(TASK DETAILS): Leave out the pictures and restate every entry word for word.

Data extracted from a collection
********************
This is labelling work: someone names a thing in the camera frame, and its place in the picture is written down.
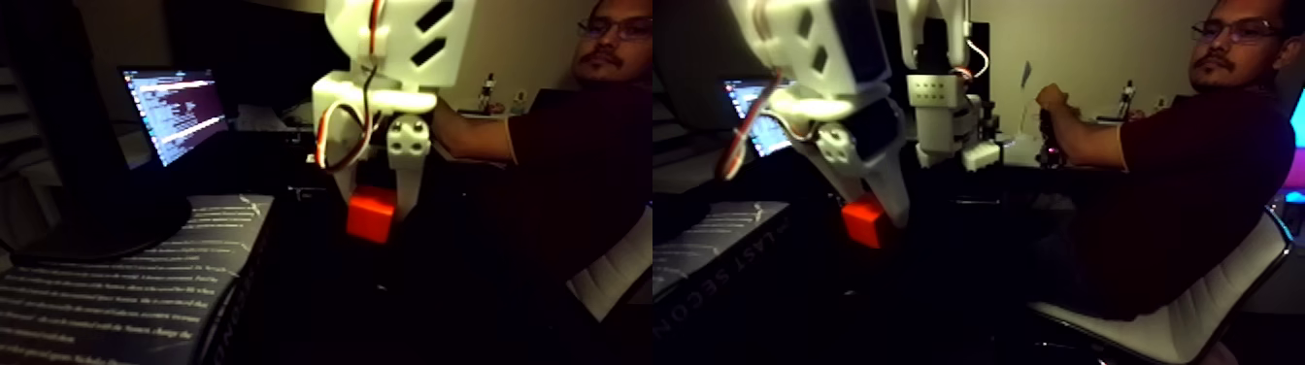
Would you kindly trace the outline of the person's left hand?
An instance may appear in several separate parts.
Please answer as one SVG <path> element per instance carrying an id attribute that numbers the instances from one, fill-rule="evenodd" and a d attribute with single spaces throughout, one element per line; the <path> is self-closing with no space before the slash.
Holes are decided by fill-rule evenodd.
<path id="1" fill-rule="evenodd" d="M 1074 116 L 1073 107 L 1067 103 L 1067 94 L 1058 87 L 1058 83 L 1047 83 L 1036 95 L 1040 108 L 1053 117 Z"/>

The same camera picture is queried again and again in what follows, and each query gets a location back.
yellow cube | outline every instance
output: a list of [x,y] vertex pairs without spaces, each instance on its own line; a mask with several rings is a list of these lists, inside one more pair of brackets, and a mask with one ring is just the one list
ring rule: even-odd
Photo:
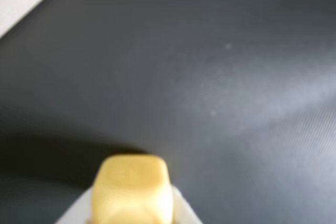
[[172,224],[167,165],[152,155],[117,155],[103,162],[93,184],[93,224]]

dark gray surface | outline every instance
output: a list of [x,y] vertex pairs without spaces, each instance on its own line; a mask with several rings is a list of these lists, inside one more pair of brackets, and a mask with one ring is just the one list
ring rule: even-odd
[[[335,15],[336,0],[46,0],[0,41],[0,171],[66,195],[139,148],[205,223],[334,223]],[[5,223],[59,213],[0,189]]]

black mat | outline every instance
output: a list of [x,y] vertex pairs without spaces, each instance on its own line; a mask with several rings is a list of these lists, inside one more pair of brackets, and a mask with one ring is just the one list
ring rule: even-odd
[[0,40],[0,223],[148,152],[205,223],[336,221],[336,0],[45,0]]

yellow block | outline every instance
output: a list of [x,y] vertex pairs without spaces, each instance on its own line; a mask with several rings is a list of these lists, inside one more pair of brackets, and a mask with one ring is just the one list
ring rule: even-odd
[[167,165],[152,155],[117,155],[103,162],[93,184],[93,224],[172,224]]

white plastic base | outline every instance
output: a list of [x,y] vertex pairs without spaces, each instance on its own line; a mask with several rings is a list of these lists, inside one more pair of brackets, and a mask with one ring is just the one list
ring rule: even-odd
[[[172,186],[174,224],[202,224],[180,191]],[[55,224],[91,224],[91,188],[83,193]]]

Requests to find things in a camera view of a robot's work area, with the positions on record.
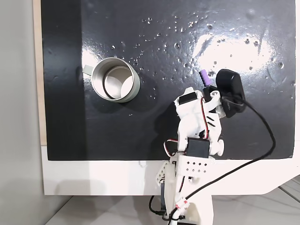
********************
(RESULT OF THIS TASK):
This is labelling work: someone names a thing in the camera frame, and its place in the picture is written down.
Would you kindly trace the outline of the person's left hand?
An instance may appear in several separate parts.
Please answer as one SVG <path> element per instance carrying an id attribute that numbers the instances from one, fill-rule="evenodd" and a d attribute with single spaces throughout, one element per line; the <path> is self-closing with no space before the slash.
Holes are decided by fill-rule evenodd.
<path id="1" fill-rule="evenodd" d="M 1074 116 L 1073 107 L 1067 103 L 1067 94 L 1058 87 L 1058 83 L 1047 83 L 1036 95 L 1040 108 L 1053 117 Z"/>

The same camera picture is queried again and again in what follows, and each query gets a location back.
yellow cube | outline every instance
output: a list of [x,y] vertex pairs without spaces, each instance on its own line; a mask with several rings is a list of these lists, inside one more pair of brackets, and a mask with one ring is just the one list
ring rule: even-odd
Photo:
[[172,224],[167,165],[152,155],[117,155],[103,162],[93,184],[93,224]]

dark gray surface | outline every instance
output: a list of [x,y] vertex pairs without spaces, each instance on its own line; a mask with several rings is a list of these lists, inside one more pair of brackets, and a mask with one ring is just the one list
ring rule: even-odd
[[[335,15],[336,0],[46,0],[0,41],[0,171],[66,195],[139,148],[205,223],[334,223]],[[5,223],[59,213],[0,189]]]

black mat | outline every instance
output: a list of [x,y] vertex pairs without spaces, each instance on its own line; a mask with several rings is a list of these lists, inside one more pair of brackets, and a mask with one ring is just the one list
ring rule: even-odd
[[0,40],[0,223],[148,152],[205,223],[336,221],[336,0],[45,0]]

yellow block | outline every instance
output: a list of [x,y] vertex pairs without spaces, each instance on its own line; a mask with several rings is a list of these lists, inside one more pair of brackets, and a mask with one ring is just the one list
ring rule: even-odd
[[167,165],[152,155],[117,155],[103,162],[93,184],[93,224],[172,224]]

white plastic base | outline every instance
output: a list of [x,y] vertex pairs without spaces, each instance on its own line; a mask with several rings is a list of these lists, inside one more pair of brackets, and a mask with one ring is just the one list
ring rule: even-odd
[[[172,186],[174,224],[202,224],[180,191]],[[55,224],[91,224],[91,188],[83,193]]]

Requests to find things in a camera view of a robot's work area, with the positions on record.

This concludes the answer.